## EXERCISE DIRECTIONS
Write again exactly the lines in the listing below, starting at the line with "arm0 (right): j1" and ending at the line with "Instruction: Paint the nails", both included. Pictures are not copied.
+++ INFORMATION PROVIDED
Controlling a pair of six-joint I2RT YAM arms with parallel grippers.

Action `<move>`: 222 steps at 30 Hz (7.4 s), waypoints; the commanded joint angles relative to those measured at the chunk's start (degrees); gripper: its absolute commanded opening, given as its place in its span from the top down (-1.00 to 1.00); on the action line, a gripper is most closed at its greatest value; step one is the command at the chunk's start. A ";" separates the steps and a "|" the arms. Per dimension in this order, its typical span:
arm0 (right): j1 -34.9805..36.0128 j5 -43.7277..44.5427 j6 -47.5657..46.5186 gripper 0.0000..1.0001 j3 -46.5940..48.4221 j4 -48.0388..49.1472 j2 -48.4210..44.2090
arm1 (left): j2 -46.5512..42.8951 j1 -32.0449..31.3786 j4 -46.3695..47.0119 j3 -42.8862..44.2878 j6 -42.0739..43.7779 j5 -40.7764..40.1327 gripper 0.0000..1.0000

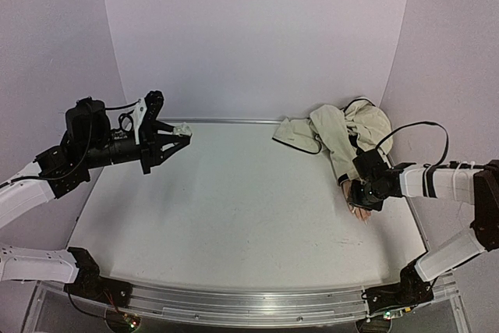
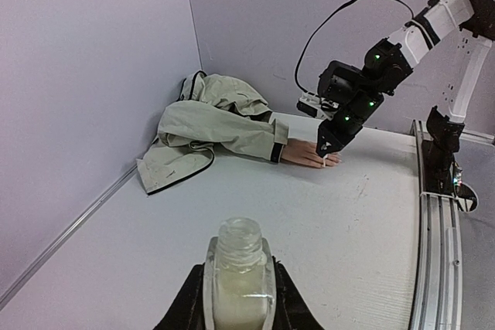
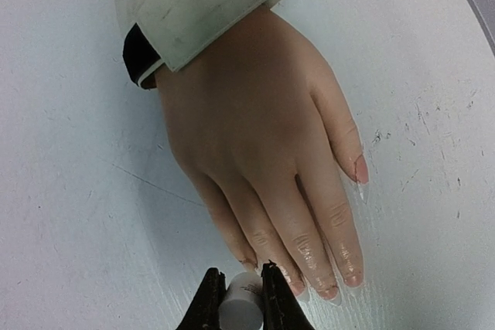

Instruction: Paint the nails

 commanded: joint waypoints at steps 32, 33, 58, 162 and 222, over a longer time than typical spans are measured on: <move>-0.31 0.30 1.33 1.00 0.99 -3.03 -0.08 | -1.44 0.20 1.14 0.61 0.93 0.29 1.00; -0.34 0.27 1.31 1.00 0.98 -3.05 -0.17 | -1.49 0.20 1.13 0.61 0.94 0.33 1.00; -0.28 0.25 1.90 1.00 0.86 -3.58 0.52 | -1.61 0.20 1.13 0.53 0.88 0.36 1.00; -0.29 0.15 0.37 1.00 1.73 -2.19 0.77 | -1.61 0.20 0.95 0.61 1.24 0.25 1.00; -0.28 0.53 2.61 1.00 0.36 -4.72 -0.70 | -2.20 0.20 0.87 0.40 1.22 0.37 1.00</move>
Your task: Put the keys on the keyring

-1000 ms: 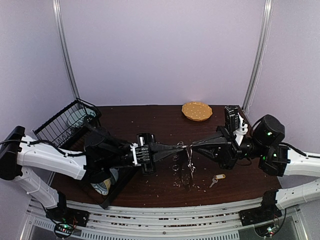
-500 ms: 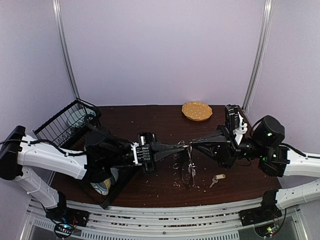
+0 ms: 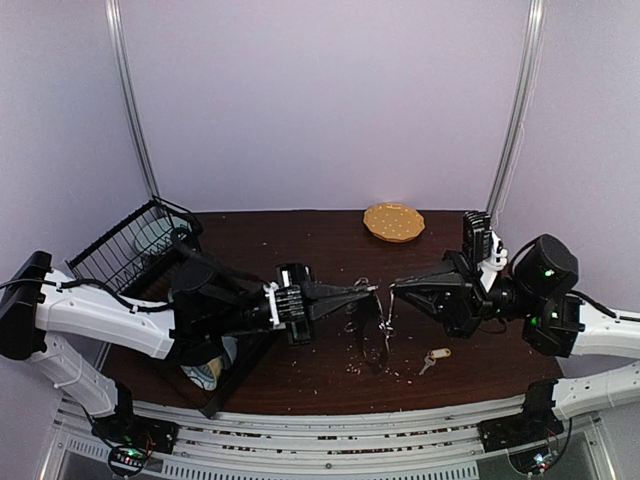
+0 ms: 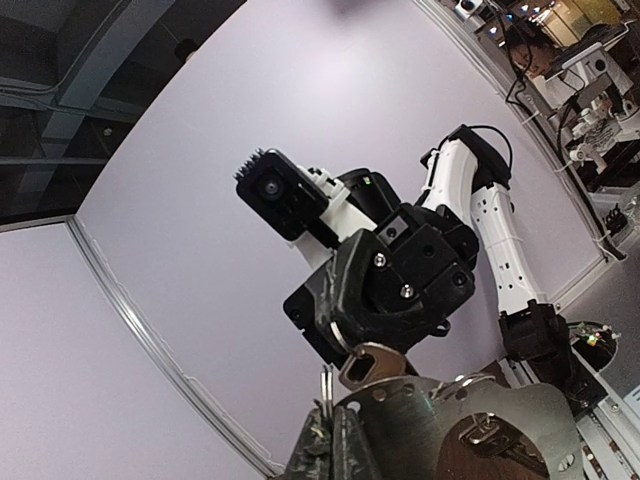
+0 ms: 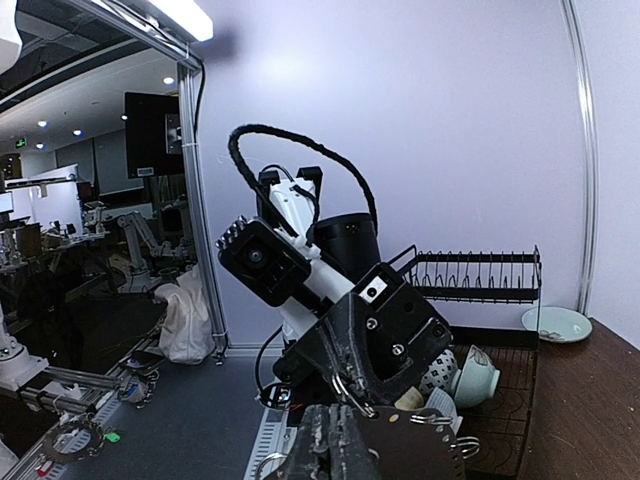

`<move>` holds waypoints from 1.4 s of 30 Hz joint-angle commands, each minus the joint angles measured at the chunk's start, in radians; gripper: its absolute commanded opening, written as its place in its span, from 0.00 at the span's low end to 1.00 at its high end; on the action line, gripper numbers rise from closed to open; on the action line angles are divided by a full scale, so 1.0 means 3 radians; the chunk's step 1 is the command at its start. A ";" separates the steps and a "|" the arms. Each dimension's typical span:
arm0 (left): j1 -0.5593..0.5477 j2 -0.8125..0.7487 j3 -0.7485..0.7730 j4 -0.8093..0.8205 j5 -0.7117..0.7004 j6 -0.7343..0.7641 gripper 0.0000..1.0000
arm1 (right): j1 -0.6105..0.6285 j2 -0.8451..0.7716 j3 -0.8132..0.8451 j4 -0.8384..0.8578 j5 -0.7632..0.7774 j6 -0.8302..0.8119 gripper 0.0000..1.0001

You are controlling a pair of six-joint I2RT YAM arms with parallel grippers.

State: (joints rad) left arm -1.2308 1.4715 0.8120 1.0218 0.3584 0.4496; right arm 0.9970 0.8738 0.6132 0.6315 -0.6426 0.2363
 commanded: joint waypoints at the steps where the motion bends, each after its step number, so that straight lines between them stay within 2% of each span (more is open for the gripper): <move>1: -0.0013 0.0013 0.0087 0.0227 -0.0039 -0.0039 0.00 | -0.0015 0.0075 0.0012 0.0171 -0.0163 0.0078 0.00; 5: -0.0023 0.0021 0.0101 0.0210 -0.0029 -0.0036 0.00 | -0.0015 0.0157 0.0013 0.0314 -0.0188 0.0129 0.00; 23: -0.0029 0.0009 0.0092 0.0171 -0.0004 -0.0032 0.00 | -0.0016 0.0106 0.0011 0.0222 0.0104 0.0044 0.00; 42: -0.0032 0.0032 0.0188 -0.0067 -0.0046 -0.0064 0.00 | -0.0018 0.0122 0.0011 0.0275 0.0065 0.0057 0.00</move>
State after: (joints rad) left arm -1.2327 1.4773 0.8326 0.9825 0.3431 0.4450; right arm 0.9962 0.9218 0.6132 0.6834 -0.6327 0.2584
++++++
## ANSWER SPACE
arm0 (right): j1 -34.9805..36.0128 j5 -43.7277..44.5427 j6 -47.5657..46.5186 gripper 0.0000..1.0001 j3 -46.5940..48.4221 j4 -48.0388..49.1472 j2 -48.4210..44.2090
arm1 (left): j2 -46.5512..42.8951 j1 -32.0449..31.3786 j4 -46.3695..47.0119 j3 -42.8862..44.2878 j6 -42.0739..43.7779 j5 -40.7764..40.1327 gripper 0.0000..1.0000


Instruction: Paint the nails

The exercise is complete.